「信州そば」や「信州りんご」など、美味しいものの名産地としてよく耳にする「信州」。
しかし、「信州って日本のどこにあるの?」と、具体的な場所を尋ねられると、意外と答えに詰まる方も多いのではないでしょうか。
結論から言うと、信州は現在の長野県のことです。
この記事では、「なぜ長野県が信州と呼ばれるの?」という疑問から、それぞれの言葉の使い分け、さらには信州(長野県)の魅力的な観光エリアまで、分かりやすく解説していきます。
なぜ今でも「信州」と呼ばれるの?歴史的な背景と由来
長野県のことを「信州」と呼ぶのには、日本の古い歴史が関係しています。
なぜ今でも愛称として「信州」が使われ続けているのか、その理由を紐解いてみましょう。
かつての国名「信濃国」
現在の都道府県制度が始まる前、日本は「国」という単位で分けられていました。
これを「旧国名(きゅうこくめい)」と呼びます。
現在の長野県にあたるエリアは、かつて「信濃国(しなののくに)」と呼ばれていました。

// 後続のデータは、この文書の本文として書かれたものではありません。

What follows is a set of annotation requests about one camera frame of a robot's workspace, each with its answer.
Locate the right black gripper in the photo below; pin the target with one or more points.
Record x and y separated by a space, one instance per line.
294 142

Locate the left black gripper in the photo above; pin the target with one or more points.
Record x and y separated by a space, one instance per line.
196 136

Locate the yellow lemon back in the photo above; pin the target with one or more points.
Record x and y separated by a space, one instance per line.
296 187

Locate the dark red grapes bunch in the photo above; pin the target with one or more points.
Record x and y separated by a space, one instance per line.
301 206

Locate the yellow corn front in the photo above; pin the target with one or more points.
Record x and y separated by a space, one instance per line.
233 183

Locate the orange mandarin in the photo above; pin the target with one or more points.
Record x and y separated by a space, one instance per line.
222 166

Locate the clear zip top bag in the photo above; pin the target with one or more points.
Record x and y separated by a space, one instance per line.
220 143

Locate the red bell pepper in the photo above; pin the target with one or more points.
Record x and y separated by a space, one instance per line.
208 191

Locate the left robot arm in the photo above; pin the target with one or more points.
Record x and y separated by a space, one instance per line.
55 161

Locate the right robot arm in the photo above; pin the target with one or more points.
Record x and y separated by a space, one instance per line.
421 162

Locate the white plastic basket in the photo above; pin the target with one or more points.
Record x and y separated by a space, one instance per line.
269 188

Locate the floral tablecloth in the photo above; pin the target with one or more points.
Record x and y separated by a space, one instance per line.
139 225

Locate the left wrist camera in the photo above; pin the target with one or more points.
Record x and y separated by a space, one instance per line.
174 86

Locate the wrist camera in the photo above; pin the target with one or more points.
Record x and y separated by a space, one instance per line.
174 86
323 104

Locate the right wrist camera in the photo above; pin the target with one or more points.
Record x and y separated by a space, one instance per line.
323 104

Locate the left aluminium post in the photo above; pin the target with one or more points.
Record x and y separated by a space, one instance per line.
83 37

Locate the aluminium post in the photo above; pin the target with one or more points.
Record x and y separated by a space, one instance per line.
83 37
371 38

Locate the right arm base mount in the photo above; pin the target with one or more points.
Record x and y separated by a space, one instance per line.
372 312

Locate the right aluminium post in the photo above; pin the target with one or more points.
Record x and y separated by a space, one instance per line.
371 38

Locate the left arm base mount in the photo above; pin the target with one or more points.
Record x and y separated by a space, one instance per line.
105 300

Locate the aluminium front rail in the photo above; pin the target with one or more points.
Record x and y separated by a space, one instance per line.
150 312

この「信濃」の頭文字「信」に、国や州を意味する「州」をつけたものが「信州」です。
このように、旧国名の一文字をとって「〜州」と呼ぶのはよくあるパターンで、例えば山梨県は「甲斐国(かいのくに)」だったので「甲州(こうしゅう)」と呼ばれます。
信州という呼び名は、古くからの歴史と文化を受け継ぐ、地域に根ざした愛称というわけですね。
「長野県」の誕生
時代は明治に移り、1871年の廃藩置県によって、全国の行政区分が再編されました。
このとき、信濃国もいくつかの県に分かれましたが、最終的に統合され、県庁が置かれた「長野」の地名をとって「長野県」が誕生しました。

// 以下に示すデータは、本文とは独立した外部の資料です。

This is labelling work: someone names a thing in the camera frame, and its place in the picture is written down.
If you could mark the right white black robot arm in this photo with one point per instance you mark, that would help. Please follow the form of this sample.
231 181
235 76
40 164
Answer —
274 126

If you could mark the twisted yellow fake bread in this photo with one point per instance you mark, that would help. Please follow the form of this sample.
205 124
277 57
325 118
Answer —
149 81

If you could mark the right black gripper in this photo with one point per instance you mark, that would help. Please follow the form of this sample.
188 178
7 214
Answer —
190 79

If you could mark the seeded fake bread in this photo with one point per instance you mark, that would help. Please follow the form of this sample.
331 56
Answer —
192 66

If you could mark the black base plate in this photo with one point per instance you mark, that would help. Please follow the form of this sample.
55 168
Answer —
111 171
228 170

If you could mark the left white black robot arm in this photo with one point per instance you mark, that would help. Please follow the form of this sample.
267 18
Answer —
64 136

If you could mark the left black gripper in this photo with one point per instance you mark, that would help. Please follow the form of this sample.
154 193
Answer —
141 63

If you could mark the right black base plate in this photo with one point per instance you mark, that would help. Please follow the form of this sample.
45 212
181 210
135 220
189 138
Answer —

行政上の正式名称は「長野県」ですが、人々の中には古くからの「信州」という呼び名への愛着が強く残りました。
そのため、公式な場面では「長野県」が、そして自然や文化、特産品を語る際には「信州」が、という形で今でも広く使われ続けています。
「信州」と「長野」の使い分けは?イメージの違いを比較
「信州」と「長野」、どちらも同じ場所を指しますが、実は使われる場面によって少しニュアンスが異なります。
ブランドイメージや言葉の響きによって、自然と使い分けられているのです。
具体的にどのような違いがあるのか、比較表で見てみましょう。
信州(しんしゅう) | 長野(ながの) | |
---|---|---|
主なイメージ | 自然、伝統、観光、故郷、ブランド | 行政、公式、現代的、都市 |
具体的な使われ方 | 信州そば、信州りんご、信州味噌 信州大学、信州割 | 長野県、長野市、長野駅 長野県庁、長野オリンピック |
与える印象 | 柔らかく、温かみのある響き。 豊かな自然や歴史文化を連想させる。 | かっちりとした公的な響き。 県庁所在地や交通の要所をイメージさせる。 |
このように、「信州」という言葉には、豊かな自然や美味しい空気、歴史に育まれた食文化といった、情緒的な価値が含まれています。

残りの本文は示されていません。